Directions. Your answer should be one number: how many lines of the records hold the string "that".
== Information
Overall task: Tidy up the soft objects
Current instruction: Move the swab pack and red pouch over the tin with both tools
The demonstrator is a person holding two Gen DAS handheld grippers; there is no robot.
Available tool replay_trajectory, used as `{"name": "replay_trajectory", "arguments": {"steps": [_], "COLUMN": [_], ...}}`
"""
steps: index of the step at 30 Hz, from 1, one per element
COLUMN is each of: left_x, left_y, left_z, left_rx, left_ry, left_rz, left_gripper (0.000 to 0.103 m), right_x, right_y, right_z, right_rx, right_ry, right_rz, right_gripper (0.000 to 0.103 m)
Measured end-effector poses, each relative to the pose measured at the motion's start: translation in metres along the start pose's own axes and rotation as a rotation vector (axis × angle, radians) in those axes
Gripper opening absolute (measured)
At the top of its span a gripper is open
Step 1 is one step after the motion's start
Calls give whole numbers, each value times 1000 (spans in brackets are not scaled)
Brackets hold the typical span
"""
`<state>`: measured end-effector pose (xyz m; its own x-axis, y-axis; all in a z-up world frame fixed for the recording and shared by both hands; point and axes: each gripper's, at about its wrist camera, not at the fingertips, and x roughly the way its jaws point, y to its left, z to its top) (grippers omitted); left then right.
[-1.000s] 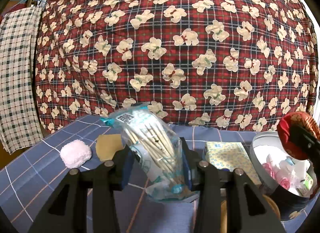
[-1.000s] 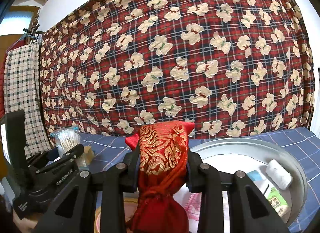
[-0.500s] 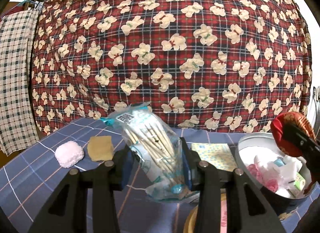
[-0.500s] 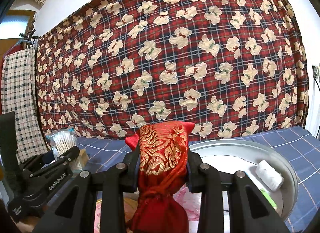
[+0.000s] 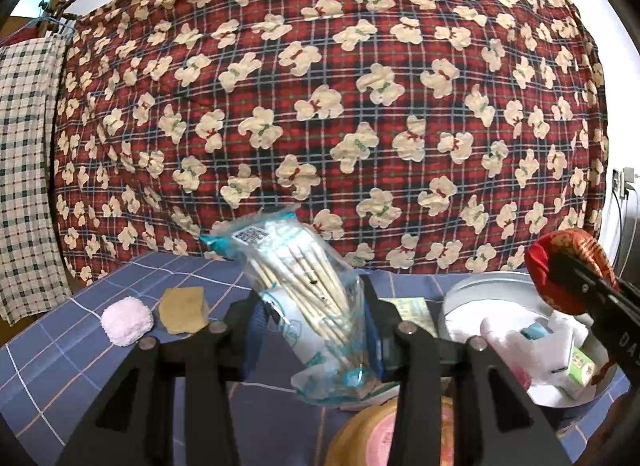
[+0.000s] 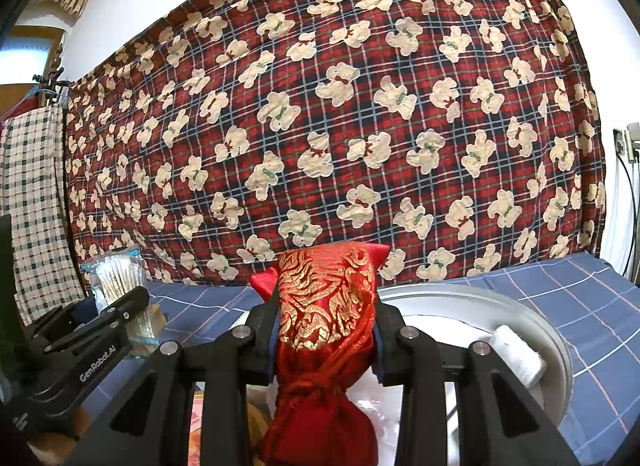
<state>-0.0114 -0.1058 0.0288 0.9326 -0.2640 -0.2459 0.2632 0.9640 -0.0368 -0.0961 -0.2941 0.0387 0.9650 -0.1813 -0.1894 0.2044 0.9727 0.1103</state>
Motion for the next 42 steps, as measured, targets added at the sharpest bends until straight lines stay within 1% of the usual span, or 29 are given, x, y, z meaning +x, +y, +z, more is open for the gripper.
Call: {"name": "replay_trajectory", "arguments": {"steps": [7, 18, 23, 42], "left_x": [-6, -10, -9, -2], "left_y": [-18, -55, -74, -125], "left_z": [2, 1, -1, -4], "left_rx": [24, 69, 88, 143], "left_ry": [-8, -3, 4, 34], "left_rz": [-29, -97, -136, -236], "left_gripper": [41, 41, 41, 41], "right_x": [-4, -7, -6, 0], "right_y": [-15, -46, -59, -101], "right_z": [2, 6, 7, 11], "right_rx": [10, 14, 16, -2], "right_ry": [-10, -15, -10, 10], "right_rz": [-23, -80, -107, -195], "right_gripper": [37, 37, 37, 37]}}
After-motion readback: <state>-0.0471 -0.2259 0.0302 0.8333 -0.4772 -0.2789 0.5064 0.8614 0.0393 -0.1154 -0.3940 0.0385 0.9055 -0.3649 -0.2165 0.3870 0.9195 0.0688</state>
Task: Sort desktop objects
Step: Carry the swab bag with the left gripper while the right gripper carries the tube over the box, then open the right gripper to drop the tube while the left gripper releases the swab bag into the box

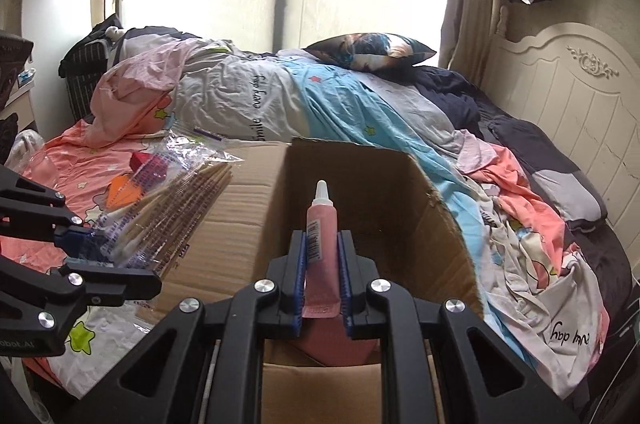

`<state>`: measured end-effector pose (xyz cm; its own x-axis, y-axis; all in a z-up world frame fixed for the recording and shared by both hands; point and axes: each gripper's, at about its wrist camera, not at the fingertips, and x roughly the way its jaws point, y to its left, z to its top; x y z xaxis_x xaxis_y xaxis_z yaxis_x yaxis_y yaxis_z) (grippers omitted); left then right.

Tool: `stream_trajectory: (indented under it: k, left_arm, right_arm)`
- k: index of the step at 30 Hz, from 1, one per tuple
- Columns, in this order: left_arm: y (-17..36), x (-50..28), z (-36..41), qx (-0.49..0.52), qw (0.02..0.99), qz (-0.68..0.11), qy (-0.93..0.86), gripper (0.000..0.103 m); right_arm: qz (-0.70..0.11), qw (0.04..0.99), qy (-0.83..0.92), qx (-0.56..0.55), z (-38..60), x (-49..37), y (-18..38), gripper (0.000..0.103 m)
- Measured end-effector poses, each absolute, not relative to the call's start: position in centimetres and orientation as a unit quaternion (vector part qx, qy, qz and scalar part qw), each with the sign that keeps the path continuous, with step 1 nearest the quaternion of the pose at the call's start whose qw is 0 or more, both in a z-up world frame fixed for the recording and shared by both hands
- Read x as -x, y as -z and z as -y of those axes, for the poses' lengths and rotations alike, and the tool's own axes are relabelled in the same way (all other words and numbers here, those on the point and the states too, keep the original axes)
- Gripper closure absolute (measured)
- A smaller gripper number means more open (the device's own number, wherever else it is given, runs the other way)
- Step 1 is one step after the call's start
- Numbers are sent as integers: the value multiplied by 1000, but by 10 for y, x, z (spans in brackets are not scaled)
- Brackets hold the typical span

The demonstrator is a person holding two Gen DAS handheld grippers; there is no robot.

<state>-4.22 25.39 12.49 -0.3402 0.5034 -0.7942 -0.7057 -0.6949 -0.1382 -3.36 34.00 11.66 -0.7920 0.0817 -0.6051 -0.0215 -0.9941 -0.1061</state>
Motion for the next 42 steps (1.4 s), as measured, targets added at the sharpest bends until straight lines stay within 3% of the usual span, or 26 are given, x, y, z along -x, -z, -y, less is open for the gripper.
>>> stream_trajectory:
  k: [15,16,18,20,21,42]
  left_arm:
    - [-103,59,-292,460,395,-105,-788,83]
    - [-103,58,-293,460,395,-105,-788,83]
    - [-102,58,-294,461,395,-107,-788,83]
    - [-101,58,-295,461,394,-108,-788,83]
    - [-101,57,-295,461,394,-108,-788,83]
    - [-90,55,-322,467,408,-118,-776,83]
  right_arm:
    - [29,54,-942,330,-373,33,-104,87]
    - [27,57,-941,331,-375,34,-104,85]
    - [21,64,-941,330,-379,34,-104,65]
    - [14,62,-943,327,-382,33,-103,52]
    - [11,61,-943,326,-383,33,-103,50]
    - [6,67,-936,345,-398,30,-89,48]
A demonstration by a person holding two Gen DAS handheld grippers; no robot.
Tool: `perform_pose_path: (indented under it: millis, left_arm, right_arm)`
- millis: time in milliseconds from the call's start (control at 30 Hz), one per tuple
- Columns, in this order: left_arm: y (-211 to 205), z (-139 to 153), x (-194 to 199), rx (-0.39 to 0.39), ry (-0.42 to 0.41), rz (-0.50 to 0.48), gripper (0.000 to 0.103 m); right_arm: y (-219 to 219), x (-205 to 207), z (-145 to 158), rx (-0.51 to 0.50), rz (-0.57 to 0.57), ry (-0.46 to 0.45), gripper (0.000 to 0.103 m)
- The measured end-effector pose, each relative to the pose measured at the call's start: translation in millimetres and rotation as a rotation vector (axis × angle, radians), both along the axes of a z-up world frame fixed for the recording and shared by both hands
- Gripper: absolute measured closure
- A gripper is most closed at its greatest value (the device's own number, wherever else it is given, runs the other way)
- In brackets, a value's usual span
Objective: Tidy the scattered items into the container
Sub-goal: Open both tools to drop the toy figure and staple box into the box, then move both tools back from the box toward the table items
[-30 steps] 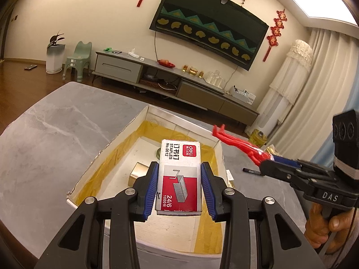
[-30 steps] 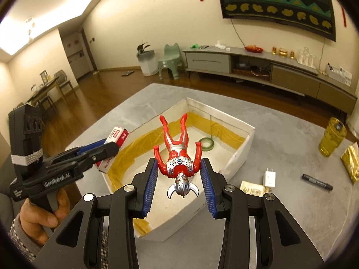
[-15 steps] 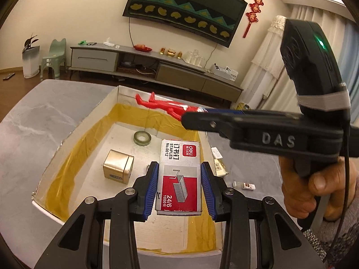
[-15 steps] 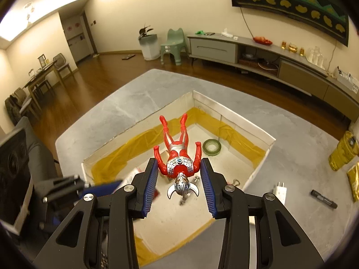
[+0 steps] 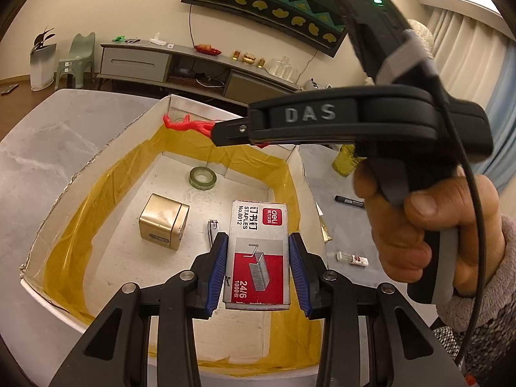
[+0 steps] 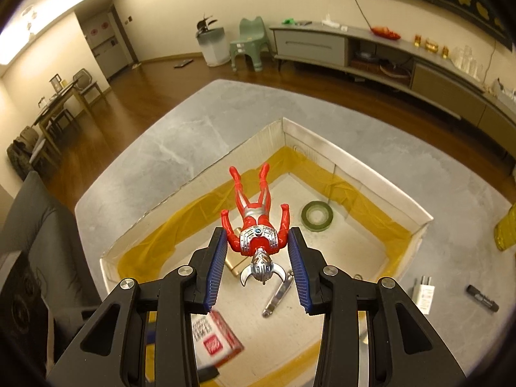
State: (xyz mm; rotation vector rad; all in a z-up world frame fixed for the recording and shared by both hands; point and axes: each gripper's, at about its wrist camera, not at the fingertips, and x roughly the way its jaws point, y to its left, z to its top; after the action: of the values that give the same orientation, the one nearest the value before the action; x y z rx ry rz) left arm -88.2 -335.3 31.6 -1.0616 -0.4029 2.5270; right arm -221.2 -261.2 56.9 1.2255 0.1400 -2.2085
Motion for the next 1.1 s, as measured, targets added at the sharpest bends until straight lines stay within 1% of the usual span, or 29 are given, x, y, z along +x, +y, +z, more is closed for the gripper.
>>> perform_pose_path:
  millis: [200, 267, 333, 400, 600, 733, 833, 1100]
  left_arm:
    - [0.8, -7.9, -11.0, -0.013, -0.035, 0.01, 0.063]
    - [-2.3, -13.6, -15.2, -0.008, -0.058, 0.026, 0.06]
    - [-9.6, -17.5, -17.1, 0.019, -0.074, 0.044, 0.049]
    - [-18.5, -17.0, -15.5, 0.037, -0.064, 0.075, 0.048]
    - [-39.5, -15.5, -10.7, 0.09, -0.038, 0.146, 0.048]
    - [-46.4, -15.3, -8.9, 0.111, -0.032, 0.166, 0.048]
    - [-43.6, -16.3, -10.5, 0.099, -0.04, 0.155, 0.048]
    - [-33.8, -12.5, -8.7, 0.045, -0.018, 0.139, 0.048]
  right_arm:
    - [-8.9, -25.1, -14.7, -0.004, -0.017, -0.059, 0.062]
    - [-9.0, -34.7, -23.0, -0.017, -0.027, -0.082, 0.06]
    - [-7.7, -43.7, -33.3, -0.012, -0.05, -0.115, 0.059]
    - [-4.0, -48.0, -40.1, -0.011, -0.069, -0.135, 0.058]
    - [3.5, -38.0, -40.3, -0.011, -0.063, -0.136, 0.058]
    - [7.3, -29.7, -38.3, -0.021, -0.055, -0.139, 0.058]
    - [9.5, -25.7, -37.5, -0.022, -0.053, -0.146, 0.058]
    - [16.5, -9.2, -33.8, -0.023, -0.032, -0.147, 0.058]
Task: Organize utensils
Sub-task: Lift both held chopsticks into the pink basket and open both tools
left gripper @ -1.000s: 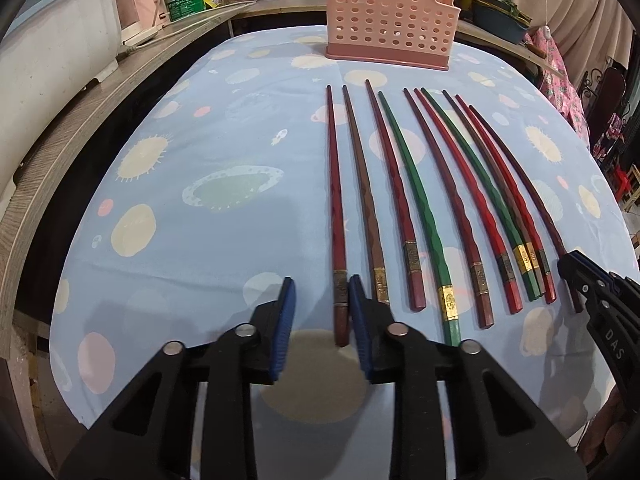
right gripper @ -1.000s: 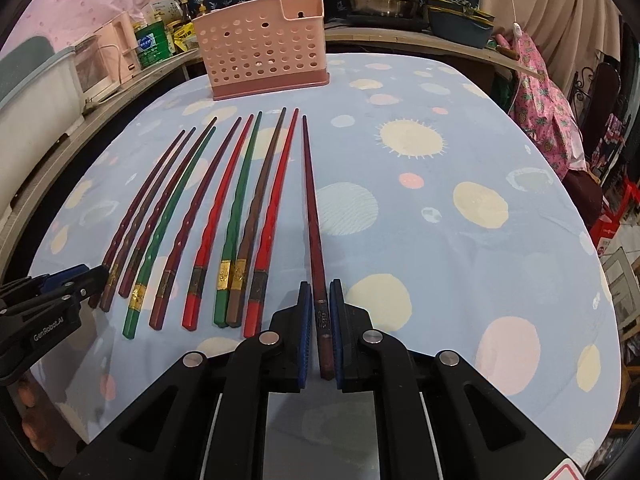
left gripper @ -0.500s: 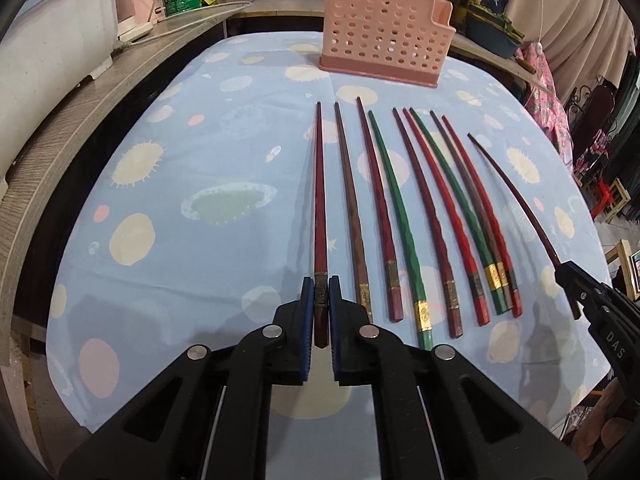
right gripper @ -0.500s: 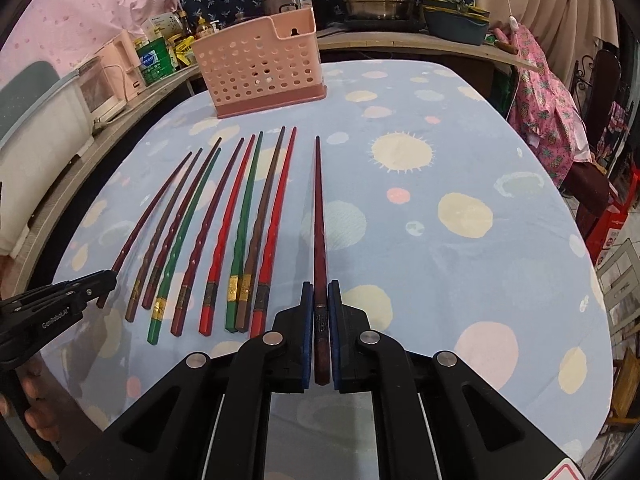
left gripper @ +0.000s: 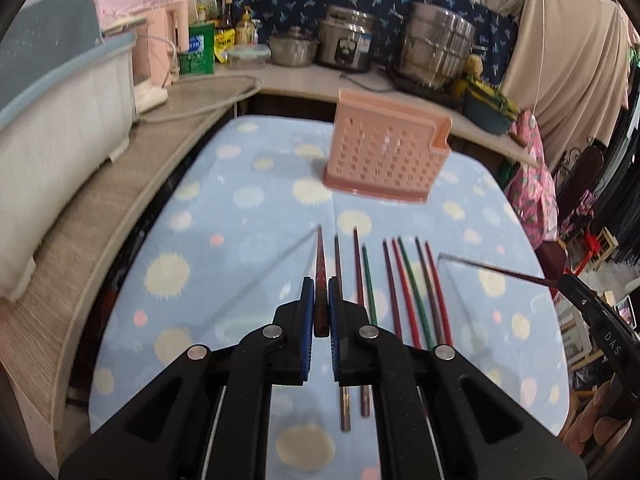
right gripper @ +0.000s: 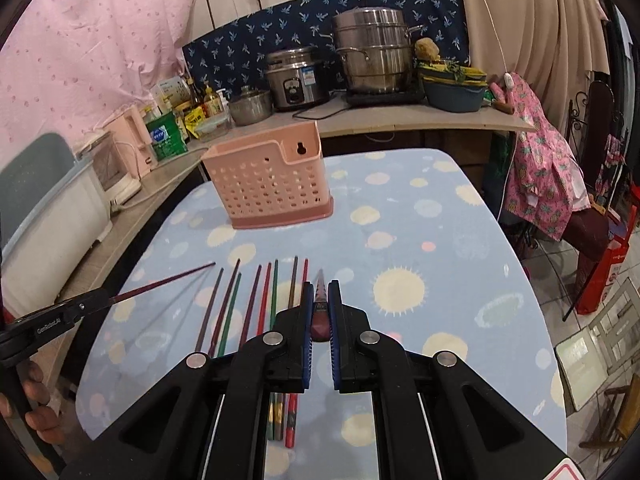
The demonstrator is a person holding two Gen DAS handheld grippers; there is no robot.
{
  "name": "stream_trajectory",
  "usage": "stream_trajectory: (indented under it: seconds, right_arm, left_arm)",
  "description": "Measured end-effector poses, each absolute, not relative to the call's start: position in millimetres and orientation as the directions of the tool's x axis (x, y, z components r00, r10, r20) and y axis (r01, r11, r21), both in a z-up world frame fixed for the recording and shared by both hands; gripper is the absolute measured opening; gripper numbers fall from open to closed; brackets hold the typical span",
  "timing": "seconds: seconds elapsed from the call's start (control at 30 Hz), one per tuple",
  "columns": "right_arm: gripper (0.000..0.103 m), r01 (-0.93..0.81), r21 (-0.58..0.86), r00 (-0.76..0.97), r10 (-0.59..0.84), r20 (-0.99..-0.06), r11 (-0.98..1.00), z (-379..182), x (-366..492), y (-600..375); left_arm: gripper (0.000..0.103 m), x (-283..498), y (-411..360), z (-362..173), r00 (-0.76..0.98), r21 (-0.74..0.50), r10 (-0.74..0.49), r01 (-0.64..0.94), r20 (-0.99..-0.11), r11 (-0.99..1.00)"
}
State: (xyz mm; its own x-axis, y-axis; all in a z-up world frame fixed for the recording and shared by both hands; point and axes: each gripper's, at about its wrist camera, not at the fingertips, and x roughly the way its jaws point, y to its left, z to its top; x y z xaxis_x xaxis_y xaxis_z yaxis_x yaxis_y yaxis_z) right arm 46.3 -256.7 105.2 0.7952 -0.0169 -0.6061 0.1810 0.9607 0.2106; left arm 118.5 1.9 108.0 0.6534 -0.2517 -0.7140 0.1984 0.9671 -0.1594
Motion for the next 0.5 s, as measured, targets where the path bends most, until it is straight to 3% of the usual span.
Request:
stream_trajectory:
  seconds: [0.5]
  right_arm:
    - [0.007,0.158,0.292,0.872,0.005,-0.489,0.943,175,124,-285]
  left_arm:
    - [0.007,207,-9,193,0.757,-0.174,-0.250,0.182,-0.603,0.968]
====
Your solution. 2